(MATERIAL FOR THE TASK)

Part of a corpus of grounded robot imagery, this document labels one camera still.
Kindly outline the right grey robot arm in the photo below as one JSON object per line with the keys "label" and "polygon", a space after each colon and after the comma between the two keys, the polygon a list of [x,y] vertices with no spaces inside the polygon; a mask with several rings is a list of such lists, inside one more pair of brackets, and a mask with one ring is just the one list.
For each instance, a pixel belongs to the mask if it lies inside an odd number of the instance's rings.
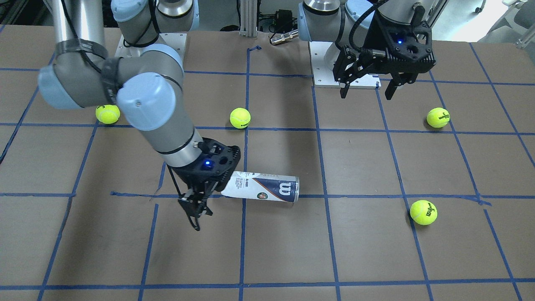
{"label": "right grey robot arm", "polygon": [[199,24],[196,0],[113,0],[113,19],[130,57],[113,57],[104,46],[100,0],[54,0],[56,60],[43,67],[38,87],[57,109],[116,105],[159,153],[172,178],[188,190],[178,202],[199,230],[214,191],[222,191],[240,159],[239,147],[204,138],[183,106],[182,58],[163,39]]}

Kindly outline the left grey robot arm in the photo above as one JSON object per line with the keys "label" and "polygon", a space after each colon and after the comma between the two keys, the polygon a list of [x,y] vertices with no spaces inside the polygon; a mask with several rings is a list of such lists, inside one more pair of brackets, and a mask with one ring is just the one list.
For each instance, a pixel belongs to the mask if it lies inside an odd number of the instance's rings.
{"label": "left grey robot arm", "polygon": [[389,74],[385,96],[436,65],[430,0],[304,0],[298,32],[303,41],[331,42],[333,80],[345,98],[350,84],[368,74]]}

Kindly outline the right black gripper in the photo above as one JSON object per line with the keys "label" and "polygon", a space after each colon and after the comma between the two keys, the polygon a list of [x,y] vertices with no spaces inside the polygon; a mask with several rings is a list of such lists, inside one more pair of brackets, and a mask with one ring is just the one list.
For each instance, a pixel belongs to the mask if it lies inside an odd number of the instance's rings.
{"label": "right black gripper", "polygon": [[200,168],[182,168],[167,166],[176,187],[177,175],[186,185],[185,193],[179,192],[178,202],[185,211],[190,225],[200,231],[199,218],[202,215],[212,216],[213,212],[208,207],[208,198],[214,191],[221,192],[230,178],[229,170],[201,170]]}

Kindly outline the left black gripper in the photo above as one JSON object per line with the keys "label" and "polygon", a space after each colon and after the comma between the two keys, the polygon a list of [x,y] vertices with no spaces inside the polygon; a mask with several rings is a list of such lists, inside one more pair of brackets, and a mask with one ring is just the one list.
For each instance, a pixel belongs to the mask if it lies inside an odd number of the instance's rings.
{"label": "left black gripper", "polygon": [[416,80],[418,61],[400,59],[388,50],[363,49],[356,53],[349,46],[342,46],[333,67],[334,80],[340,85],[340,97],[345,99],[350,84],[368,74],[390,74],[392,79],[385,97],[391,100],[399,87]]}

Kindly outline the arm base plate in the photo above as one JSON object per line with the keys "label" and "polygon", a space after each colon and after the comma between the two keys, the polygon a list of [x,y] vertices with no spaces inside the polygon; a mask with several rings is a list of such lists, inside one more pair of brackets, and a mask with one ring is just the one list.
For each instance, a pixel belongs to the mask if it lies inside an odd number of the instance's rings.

(End MATERIAL FOR THE TASK)

> EXERCISE:
What you output should match the records line for line, minus the pictures.

> ANSWER SPACE:
Part of a corpus of grounded robot imagery, this document labels one camera still.
Kindly outline the right grey robot arm in the photo below as one JSON object per line with the keys "label" and "polygon", a space after each colon and after the comma between the two keys, the polygon a list of [x,y] vertices with no spaces inside the polygon; a mask with several rings is a list of such lists, inside one more pair of brackets, and a mask with one ring is just the one list.
For each instance, a pixel belongs to the mask if it lies inside an odd number of the instance's rings.
{"label": "right grey robot arm", "polygon": [[199,24],[196,0],[113,0],[113,19],[130,57],[113,57],[104,46],[100,0],[54,0],[56,60],[43,67],[38,87],[57,109],[116,105],[159,153],[172,178],[188,190],[178,202],[199,230],[214,191],[222,191],[240,159],[239,147],[204,138],[183,106],[182,58],[163,39]]}

Kindly outline the left grey robot arm in the photo above as one JSON object per line with the keys "label" and "polygon", a space after each colon and after the comma between the two keys, the polygon a list of [x,y] vertices with no spaces inside the polygon; a mask with several rings is a list of such lists, inside one more pair of brackets, and a mask with one ring is just the one list.
For each instance, a pixel belongs to the mask if it lies inside an odd number of the instance's rings.
{"label": "left grey robot arm", "polygon": [[389,74],[385,96],[436,65],[430,0],[304,0],[298,32],[303,41],[331,42],[333,80],[345,98],[350,84],[368,74]]}

Kindly outline the right black gripper in the photo above as one JSON object per line with the keys "label" and "polygon", a space after each colon and after the comma between the two keys, the polygon a list of [x,y] vertices with no spaces inside the polygon; a mask with several rings is a list of such lists, inside one more pair of brackets, and a mask with one ring is just the one list.
For each instance, a pixel belongs to the mask if it lies inside an odd number of the instance's rings.
{"label": "right black gripper", "polygon": [[200,168],[182,168],[167,166],[176,187],[177,175],[186,185],[185,193],[179,192],[178,202],[185,211],[190,225],[200,231],[199,218],[202,215],[212,216],[213,212],[208,207],[208,198],[214,191],[221,192],[230,178],[229,170],[201,170]]}

Kindly outline the left black gripper in the photo above as one JSON object per line with the keys "label" and "polygon", a space after each colon and after the comma between the two keys, the polygon a list of [x,y] vertices with no spaces inside the polygon; a mask with several rings is a list of such lists, inside one more pair of brackets, and a mask with one ring is just the one list.
For each instance, a pixel belongs to the mask if it lies inside an odd number of the instance's rings.
{"label": "left black gripper", "polygon": [[416,80],[418,61],[400,59],[388,50],[363,49],[356,53],[349,46],[342,46],[333,67],[334,80],[340,85],[340,97],[345,99],[350,84],[368,74],[390,74],[392,79],[385,97],[391,100],[399,87]]}

Kindly outline the arm base plate in the photo above as one JSON object per line with the keys "label" and "polygon", a space after each colon and after the comma between the two keys, the polygon a list of [x,y] vertices with no spaces inside the polygon; a mask with several rings is a list of such lists, inside one more pair of brackets, and a mask with one ring is just the one list.
For each instance, a pixel belongs to the mask if it lies inside an odd number of the instance's rings.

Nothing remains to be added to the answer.